Like many researchers, I often want to plot a range of coefficient estimates to figure out if the results I’m finding are robust to other sensible specification and functional form choices. This kind of estimate is called a sensitivity curve (Simonsohn, Simmons, and Nelson 2015), and I am far from the first to do it. In fact, there are even a couple packages available: Joachim Gassen’s rdfanalysis and Philipp Masur’s specr (I haven’t used either, yet).

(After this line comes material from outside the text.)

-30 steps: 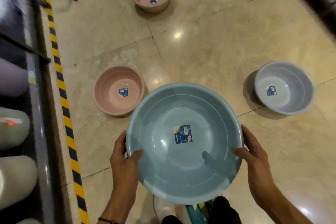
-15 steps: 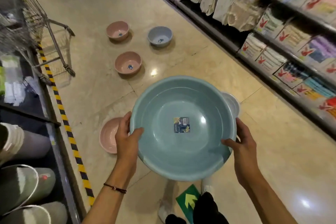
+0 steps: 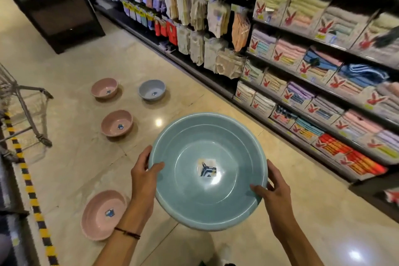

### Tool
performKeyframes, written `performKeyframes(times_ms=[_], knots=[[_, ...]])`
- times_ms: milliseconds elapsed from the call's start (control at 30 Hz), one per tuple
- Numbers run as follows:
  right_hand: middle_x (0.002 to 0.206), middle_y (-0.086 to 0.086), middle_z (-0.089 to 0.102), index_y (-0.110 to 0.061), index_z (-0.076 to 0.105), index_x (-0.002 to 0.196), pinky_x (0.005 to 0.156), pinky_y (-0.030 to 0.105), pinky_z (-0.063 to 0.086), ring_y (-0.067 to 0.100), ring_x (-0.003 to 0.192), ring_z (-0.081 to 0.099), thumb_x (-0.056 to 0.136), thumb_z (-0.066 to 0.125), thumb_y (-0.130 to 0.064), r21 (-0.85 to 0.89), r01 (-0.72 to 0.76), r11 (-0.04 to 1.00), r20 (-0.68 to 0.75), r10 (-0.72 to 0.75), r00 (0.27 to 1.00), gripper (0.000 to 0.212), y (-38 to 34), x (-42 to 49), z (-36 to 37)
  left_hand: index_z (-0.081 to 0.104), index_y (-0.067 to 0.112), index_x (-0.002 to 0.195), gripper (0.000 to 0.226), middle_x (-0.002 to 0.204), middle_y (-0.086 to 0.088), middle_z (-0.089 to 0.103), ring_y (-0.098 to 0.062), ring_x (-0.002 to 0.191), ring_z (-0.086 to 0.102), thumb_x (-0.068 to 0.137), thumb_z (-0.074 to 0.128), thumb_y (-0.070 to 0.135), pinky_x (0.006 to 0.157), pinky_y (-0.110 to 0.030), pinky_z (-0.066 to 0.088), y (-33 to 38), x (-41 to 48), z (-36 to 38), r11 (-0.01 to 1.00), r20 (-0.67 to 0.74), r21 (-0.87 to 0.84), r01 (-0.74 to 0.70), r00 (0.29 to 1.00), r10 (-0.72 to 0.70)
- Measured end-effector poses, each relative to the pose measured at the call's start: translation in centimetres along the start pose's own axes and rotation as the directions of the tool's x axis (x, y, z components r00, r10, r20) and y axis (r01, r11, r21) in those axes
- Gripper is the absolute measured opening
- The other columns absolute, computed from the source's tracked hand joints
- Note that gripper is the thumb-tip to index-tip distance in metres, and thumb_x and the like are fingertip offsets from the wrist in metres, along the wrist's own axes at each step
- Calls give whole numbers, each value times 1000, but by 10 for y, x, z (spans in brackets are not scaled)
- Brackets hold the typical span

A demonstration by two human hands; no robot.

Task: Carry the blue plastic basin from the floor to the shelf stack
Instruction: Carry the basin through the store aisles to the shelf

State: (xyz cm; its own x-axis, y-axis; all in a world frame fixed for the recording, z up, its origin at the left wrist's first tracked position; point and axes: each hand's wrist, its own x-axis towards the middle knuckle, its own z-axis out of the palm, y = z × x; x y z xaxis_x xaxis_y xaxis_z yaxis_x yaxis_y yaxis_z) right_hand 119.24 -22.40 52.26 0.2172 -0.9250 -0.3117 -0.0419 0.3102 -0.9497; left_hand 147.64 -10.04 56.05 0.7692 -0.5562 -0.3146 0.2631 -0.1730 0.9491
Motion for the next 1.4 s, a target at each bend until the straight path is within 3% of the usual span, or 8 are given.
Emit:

I wanted to roll my own, though. Since my code is fairly simple (less than 60 lines including comments and generous spacing) and uses the tidyverse, it may be helpful to other people too. First, here’s the output. It’s certainly not the prettiest version of a specification curve, but it gets the job done.

This is my specification curve. There are many like it, but this one is mine.

Second, here’s the code (also available as a gist) that creates it.

# Create sensitivity curve of coefficient estimates
library(tidyverse)
library(cowplot)
library(fastDummies)

# Setup ----
rm(list = ls())
theme_set(theme_cowplot())
set.seed(42)

# Create some fake estimates to plot ----
# Required components: est, se, and any variables that describe specifications

# These are the possible specifications we "estimated"
fe <- c("Unit", "Time", "Unit + Time")
controls <- c("Basic", "Some", "Full")

estimates <- as_tibble(expand.grid(`Fixed Effects` = fe, `Controls` = controls))
estimates <- estimates %>% mutate(est = rnorm(n()), se = runif(n(), 0, 0.1))

# Create a plot of the estimates ----
spec_cols <- c("Fixed Effects", "Controls") # Could be set by user or figured out
# Note: This assumes the preferred ordering of the specification categories is the order in which they are given

estimates <- estimates %>% mutate(ci_l = est - 1.96 * se, ci_h = est + 1.96 * se)

estimates <- estimates %>% 
    arrange(est) %>% mutate(h_order = 1:n()) # Sort on point estimates for horizontal ordering

coef_plot <- ggplot(estimates, aes(x = h_order, y = est)) + 
    geom_linerange(aes(ymin = ci_l, ymax = ci_h), size = 1, alpha = 0.5) + 
    geom_point(fill = "white", shape = 21) + 
    labs(y = "Coefficient") + 
    theme(axis.title.x = element_blank(), axis.ticks.x = element_blank(), axis.line.x = element_blank(), axis.text.x = element_blank())
coef_plot

# Create a plot of the specifications ----

# Function to create a specification plot for a single category. 
make_spec_plot <- function(category) {
    # category = spec_cols[1] # DEBUG
    specs <- dummy_cols(estimates, select_columns = category, remove_selected_columns = T) %>%
        select(h_order, starts_with(category)) %>% 
        pivot_longer(starts_with(category), names_prefix = paste0(category, "_")) %>%
        mutate(name = factor(name, levels = rev(unique(name)))) 
    
    spec_plot <- ggplot(specs, aes(x = h_order, y = name, alpha = value)) +
        geom_point() + 
        scale_alpha_continuous(guide = FALSE) +
        theme(axis.title.x = element_blank(), axis.ticks.x = element_blank(), axis.line.x = element_blank(), axis.text.x = element_blank()) + 
        theme(axis.text.y = element_text(size = 6), axis.title.y = element_blank(), axis.ticks.y = element_blank(), axis.line.y = element_blank())
    spec_plot    
}
spec_plots <- lapply(spec_cols, make_spec_plot)

combined_plot <- plot_grid(plotlist = c(list(coef_plot), spec_plots), 
          labels = c("", spec_cols), label_size = 8, label_fontface = "italic", vjust = 0.5, hjust = -0.1,
          rel_heights = c(1, 0.2, 0.2), ncol = 1, align = "v")
save_plot("sensitivity-curve.png", combined_plot)